**REQUIRED ACTION:** Supply the number of lines in the data below that hold "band", and let that number be the whole answer.
Segment Start: INFORMATION SHOWN
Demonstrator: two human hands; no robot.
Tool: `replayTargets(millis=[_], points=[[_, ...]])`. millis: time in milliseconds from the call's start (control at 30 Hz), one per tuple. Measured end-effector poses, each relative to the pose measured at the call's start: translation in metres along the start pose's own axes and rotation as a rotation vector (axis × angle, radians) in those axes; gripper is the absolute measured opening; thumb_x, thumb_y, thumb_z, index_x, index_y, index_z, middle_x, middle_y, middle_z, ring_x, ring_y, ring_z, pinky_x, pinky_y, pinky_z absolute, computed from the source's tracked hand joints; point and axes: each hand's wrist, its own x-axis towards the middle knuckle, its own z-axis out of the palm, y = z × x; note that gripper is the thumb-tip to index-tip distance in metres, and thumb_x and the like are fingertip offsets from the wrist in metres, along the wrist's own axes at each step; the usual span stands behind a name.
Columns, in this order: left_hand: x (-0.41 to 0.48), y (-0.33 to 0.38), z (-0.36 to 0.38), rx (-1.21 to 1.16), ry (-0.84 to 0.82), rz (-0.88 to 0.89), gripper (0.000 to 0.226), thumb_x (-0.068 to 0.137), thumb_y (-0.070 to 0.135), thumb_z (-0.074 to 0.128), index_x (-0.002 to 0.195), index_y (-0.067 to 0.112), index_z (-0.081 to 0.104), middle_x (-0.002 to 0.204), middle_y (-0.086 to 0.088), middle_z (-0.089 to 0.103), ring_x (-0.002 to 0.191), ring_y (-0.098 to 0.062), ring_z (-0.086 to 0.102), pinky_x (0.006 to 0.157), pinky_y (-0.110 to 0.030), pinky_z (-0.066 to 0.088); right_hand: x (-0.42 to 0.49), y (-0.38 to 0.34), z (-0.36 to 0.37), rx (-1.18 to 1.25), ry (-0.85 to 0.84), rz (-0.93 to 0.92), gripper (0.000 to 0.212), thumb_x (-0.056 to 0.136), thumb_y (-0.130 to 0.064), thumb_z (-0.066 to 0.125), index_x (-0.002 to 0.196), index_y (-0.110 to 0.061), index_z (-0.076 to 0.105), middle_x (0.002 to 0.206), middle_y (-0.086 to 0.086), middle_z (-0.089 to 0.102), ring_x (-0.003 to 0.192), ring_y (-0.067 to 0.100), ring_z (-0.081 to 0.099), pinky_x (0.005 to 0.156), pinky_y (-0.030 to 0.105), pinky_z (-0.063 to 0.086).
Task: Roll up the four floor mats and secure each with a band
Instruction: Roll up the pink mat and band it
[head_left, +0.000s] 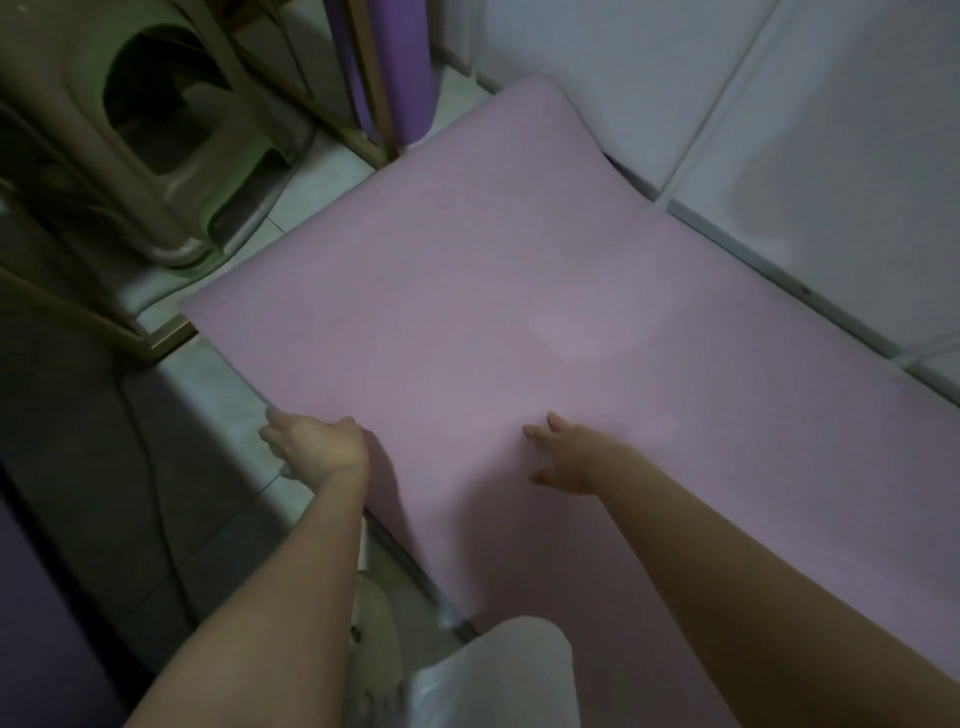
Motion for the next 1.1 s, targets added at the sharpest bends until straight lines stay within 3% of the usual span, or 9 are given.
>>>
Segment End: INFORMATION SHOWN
**SOLUTION:** 2